__How to complete this task__. With the records as your source, report how many lines contain "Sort". Add no other words.
--- START ---
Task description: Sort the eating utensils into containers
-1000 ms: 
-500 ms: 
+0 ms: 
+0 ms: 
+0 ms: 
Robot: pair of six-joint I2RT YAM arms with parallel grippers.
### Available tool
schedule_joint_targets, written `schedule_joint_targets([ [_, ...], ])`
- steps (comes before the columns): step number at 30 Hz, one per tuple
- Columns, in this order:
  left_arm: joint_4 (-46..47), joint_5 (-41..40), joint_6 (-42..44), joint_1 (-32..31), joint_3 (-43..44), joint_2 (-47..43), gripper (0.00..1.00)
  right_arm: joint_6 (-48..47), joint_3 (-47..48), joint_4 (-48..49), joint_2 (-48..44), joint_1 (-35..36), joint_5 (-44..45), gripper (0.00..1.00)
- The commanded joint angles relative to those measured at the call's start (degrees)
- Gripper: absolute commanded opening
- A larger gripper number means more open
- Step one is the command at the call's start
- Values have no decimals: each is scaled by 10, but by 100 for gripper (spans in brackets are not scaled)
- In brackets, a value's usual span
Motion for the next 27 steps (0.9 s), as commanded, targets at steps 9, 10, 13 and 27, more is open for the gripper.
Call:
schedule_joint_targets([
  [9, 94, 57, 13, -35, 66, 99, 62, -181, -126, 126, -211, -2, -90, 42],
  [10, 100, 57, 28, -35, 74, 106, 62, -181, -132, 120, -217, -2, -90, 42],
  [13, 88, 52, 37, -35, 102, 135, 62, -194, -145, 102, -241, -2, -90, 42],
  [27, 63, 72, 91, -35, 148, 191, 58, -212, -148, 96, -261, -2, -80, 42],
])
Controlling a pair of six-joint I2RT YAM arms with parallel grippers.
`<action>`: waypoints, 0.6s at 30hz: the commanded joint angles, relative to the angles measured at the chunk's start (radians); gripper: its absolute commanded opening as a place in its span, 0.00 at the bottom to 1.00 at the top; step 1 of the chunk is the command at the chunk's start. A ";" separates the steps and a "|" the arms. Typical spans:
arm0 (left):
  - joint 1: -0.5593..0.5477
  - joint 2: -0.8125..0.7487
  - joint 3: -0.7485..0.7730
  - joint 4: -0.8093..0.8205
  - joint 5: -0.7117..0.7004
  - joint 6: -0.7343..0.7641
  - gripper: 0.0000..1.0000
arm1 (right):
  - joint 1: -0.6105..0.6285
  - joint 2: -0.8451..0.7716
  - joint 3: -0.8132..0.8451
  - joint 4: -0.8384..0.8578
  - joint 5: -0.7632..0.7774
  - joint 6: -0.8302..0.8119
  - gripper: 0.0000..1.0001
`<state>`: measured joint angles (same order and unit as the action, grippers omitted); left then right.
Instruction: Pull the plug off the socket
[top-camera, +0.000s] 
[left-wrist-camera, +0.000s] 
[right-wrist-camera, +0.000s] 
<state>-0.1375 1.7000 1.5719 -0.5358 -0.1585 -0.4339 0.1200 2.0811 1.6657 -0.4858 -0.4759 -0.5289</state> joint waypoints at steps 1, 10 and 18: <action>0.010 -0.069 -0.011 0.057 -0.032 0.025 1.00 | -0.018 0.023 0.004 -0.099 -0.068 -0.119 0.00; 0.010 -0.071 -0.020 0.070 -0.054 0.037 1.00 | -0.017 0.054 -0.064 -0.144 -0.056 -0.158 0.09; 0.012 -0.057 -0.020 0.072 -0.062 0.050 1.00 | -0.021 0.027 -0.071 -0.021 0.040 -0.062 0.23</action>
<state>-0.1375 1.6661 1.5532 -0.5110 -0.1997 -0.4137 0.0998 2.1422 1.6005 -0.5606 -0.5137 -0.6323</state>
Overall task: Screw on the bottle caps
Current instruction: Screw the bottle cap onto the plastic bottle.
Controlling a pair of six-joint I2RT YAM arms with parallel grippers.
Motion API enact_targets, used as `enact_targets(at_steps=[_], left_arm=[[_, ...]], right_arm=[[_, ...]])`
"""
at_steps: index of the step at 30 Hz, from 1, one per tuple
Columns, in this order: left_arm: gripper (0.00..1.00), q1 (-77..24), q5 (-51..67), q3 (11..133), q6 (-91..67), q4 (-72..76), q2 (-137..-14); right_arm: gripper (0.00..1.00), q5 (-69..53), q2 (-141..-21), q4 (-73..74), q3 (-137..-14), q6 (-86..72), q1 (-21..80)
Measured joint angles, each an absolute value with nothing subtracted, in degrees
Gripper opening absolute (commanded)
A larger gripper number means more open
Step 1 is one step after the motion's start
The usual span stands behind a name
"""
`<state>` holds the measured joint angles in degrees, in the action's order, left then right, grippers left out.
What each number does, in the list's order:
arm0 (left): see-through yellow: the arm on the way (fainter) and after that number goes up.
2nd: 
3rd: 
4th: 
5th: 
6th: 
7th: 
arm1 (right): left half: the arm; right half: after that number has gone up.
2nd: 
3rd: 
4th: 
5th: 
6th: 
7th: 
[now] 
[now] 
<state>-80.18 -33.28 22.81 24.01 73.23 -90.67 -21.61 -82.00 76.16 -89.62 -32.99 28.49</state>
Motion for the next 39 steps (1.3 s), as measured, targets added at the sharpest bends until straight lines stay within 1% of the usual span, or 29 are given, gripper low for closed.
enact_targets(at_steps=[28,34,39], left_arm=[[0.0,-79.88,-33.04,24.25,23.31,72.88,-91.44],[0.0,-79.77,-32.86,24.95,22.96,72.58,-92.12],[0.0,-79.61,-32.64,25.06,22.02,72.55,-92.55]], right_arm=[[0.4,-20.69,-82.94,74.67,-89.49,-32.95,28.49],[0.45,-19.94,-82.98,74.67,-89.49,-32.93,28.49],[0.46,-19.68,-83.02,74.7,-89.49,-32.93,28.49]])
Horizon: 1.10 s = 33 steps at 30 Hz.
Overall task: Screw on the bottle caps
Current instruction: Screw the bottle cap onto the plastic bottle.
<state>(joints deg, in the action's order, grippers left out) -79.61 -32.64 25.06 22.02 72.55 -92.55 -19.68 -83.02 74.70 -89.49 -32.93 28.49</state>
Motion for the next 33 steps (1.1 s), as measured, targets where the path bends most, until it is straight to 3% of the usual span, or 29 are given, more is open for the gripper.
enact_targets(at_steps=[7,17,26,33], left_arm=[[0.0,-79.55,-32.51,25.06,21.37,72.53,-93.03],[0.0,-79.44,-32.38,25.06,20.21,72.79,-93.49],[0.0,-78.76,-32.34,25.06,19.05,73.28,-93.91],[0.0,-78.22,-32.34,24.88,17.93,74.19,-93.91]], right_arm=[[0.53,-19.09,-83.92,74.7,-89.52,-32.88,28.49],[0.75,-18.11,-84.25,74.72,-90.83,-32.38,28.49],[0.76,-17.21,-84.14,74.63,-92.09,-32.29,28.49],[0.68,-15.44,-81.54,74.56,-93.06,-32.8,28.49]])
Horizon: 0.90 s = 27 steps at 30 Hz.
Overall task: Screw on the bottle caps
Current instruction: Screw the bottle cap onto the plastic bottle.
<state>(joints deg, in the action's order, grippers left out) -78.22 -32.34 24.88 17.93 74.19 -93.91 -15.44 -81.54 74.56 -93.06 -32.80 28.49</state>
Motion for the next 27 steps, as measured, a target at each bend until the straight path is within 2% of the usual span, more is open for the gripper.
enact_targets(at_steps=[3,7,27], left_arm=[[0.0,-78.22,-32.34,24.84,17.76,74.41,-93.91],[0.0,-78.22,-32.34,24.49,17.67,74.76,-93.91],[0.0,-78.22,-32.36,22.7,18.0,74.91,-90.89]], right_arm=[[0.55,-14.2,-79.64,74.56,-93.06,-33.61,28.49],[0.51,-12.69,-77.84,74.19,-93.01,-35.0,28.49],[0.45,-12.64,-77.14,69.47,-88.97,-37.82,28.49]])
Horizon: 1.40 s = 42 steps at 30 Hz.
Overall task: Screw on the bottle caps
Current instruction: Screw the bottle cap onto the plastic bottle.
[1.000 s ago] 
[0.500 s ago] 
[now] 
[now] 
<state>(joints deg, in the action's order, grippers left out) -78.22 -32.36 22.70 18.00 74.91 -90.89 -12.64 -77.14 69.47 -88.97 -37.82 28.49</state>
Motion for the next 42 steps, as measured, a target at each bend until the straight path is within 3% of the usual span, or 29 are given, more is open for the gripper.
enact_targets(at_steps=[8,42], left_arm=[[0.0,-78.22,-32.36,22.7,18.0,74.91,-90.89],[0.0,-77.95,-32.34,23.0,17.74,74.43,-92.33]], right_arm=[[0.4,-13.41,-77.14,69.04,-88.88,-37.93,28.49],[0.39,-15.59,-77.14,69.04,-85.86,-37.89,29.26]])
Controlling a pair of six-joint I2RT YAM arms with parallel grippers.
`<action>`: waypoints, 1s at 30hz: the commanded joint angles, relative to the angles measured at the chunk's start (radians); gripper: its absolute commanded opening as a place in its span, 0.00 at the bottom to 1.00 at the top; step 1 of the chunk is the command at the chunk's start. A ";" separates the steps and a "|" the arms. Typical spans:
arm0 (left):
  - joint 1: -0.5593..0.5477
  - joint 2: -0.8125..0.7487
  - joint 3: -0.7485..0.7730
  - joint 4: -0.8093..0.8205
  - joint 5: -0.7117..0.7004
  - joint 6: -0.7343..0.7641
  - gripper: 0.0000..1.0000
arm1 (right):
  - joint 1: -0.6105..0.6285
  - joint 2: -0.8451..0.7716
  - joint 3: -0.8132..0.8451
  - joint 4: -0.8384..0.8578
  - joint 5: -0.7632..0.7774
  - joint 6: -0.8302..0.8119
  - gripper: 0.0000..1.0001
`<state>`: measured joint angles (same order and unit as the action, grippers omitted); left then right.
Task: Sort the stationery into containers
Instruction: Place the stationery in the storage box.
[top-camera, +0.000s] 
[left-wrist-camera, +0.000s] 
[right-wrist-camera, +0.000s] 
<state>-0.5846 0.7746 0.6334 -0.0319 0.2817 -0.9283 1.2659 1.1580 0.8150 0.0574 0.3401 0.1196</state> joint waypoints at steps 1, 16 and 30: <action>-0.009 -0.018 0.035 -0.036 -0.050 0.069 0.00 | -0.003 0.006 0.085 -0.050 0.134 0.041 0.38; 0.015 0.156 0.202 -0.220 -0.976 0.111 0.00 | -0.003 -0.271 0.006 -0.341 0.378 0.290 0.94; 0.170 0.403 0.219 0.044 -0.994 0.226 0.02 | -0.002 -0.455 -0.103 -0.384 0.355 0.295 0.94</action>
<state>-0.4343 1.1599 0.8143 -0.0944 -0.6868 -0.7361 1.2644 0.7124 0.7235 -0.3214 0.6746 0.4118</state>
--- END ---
__Expected answer__. 2